> _Brief_:
From the entries below, return every line that includes the word "hand".

==== Entries shown

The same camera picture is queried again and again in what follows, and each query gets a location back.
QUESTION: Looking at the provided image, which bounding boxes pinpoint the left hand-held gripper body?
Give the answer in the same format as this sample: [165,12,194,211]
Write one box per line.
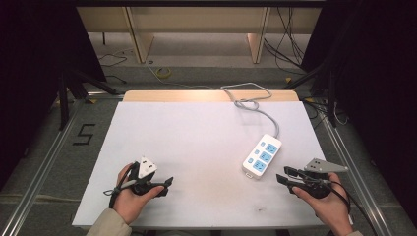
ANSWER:
[126,155,165,198]

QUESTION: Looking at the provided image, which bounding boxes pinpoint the person's right hand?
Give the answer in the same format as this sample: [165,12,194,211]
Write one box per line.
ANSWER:
[291,172,352,227]

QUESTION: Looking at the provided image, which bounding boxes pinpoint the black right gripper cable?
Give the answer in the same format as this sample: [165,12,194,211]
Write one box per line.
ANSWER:
[303,175,380,236]

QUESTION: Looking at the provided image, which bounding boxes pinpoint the white power strip blue sockets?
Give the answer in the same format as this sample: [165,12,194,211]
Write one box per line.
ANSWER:
[241,133,283,180]

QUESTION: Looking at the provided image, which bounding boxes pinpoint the grey power strip cable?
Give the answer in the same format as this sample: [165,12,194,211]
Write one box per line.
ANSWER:
[144,60,280,140]

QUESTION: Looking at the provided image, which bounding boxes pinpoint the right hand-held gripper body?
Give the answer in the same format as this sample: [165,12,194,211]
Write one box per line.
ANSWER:
[292,157,349,200]

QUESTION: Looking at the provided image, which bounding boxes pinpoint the aluminium floor rail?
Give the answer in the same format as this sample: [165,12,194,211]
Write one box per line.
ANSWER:
[0,94,87,236]
[319,109,394,236]

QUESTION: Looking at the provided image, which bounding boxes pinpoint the yellow tape roll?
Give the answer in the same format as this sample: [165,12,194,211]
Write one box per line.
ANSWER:
[154,66,173,80]

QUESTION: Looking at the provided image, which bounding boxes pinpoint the light wooden shelf unit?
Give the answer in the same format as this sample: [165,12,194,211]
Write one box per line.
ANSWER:
[76,6,323,65]

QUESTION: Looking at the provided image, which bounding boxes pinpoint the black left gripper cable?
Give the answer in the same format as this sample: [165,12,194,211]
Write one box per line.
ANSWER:
[102,162,138,209]

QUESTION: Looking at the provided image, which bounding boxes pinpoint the thin black floor cable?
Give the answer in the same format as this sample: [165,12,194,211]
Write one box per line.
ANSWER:
[97,52,129,85]

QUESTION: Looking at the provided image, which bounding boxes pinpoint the bundle of black floor cables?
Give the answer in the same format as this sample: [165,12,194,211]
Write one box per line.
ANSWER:
[263,7,348,130]

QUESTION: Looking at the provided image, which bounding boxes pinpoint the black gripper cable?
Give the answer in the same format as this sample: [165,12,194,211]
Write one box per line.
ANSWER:
[102,162,138,209]
[303,175,380,236]

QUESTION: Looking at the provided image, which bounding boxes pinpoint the person's left hand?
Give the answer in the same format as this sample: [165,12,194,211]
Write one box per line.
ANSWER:
[112,162,165,226]

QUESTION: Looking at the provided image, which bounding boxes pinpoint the black metal stand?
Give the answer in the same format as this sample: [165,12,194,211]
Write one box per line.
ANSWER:
[281,58,338,129]
[57,67,120,132]

========

> _Output for this task_:
QUESTION: Looking at the provided image, which bounding boxes pinpoint the left hand-held gripper body?
QUESTION: Looking at the provided image, which bounding boxes pinpoint the person's right hand?
QUESTION: Looking at the provided image, which bounding boxes pinpoint the right hand-held gripper body?
QUESTION: Looking at the provided image, which bounding boxes pinpoint the person's left hand?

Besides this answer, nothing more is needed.